__SUPPLIED DATA__
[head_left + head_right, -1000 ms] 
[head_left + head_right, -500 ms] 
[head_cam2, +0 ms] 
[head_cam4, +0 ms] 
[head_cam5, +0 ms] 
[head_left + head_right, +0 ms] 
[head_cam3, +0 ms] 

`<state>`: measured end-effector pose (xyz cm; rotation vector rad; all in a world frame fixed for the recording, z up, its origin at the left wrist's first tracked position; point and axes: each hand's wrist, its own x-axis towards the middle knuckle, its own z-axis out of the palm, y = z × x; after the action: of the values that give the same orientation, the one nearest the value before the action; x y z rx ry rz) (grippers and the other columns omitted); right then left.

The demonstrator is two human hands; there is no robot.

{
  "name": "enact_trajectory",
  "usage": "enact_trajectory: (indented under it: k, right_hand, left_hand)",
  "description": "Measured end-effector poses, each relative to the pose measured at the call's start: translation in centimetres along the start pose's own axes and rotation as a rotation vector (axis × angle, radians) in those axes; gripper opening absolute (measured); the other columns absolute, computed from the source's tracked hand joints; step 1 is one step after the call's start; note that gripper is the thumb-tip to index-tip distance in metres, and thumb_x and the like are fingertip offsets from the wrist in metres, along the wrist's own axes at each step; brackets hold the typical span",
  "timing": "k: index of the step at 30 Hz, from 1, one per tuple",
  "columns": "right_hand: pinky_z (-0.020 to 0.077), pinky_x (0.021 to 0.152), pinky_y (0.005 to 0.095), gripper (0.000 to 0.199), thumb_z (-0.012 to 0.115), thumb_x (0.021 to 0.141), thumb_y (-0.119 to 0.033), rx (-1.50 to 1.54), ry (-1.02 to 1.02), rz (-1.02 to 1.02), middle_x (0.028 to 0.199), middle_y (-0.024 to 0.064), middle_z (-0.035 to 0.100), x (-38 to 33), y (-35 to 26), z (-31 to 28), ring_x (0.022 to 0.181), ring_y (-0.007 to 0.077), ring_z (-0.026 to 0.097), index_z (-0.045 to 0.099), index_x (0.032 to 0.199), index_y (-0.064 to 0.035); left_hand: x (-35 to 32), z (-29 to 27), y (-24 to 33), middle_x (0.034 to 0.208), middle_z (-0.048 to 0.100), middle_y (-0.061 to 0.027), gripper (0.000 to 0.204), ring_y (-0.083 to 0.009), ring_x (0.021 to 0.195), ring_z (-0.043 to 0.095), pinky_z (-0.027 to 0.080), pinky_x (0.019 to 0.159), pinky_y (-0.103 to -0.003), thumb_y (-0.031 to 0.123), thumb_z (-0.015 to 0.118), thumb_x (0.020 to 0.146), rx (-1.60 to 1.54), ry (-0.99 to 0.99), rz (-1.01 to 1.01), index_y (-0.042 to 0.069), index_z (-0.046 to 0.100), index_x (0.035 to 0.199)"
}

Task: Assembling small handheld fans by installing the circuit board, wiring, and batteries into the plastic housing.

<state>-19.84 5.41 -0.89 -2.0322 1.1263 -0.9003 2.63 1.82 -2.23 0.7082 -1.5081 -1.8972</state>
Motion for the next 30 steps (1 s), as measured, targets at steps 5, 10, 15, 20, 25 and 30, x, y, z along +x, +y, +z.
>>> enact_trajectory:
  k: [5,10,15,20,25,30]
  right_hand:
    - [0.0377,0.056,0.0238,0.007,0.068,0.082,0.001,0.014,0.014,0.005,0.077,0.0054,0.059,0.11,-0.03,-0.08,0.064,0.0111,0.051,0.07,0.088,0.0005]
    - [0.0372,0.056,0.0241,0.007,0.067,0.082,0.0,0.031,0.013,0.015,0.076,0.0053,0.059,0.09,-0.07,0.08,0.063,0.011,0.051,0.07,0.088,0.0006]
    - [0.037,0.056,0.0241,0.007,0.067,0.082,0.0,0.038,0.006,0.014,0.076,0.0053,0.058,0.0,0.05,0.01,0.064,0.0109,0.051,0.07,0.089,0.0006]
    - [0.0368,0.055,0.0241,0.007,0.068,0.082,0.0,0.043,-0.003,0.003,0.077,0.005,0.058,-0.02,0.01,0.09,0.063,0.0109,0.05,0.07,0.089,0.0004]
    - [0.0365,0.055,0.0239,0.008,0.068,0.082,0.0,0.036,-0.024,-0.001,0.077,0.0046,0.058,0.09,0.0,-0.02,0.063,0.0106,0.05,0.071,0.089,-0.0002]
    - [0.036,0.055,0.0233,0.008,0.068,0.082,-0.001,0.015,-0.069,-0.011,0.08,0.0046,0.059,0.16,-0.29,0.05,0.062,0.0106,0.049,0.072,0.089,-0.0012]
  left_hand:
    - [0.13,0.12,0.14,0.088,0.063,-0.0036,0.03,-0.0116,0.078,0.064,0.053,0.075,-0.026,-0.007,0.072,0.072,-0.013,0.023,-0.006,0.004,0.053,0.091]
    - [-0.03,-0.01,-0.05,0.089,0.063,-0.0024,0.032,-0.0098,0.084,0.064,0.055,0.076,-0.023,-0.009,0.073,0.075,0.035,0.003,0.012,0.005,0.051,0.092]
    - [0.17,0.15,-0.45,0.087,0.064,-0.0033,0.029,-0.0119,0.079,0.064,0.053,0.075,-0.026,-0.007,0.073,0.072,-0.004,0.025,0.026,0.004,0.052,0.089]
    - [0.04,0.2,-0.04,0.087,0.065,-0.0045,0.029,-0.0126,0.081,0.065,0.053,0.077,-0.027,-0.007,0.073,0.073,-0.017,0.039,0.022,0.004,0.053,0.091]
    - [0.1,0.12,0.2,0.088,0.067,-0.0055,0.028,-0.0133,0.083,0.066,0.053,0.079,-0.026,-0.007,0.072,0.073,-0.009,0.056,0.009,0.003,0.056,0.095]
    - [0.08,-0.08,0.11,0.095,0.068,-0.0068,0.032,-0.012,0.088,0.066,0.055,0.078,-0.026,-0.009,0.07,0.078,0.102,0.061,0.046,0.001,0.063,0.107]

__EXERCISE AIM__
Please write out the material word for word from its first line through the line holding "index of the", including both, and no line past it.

__RESPONSE__
[head_left + head_right, -1000 ms] 
[head_left + head_right, -500 ms] 
[head_cam2, +0 ms] 
[head_cam4, +0 ms] 
[head_cam5, +0 ms] 
[head_left + head_right, +0 ms] 
[head_cam3, +0 ms] 

`<state>`: measured end-effector pose (xyz cm; rotation vector rad; all in a world frame fixed for the recording, z up, its origin at the left wrist's first tracked position; point and axes: each hand's wrist, its own x-axis towards the middle knuckle, its own z-axis out of the palm, y = z × x; after the action: of the values that give the same orientation, the one nearest the value before the action; x y z rx ry rz) (grippers and the other columns omitted); right then left.

The demonstrator is two human hands; there is no robot.

{
  "name": "enact_trajectory",
  "usage": "enact_trajectory: (indented under it: k, right_hand, left_hand)",
  "description": "Measured end-effector poses, each relative to the pose measured at the call's start: translation in centimetres along the start pose's own axes and rotation as a rotation vector (axis × angle, radians) in those axes; gripper opening absolute (measured); the other columns absolute, computed from the source's tracked hand joints; step 1 is one step after the call's start; note that gripper is the thumb-tip to index-tip distance in metres, and thumb_x and the like are fingertip offsets from the wrist in metres, along the wrist's own axes at each step; brackets hold the typical span",
  "timing": "k: index of the step at 30 Hz, from 1, one per tuple",

Nothing else is required to finish the exercise.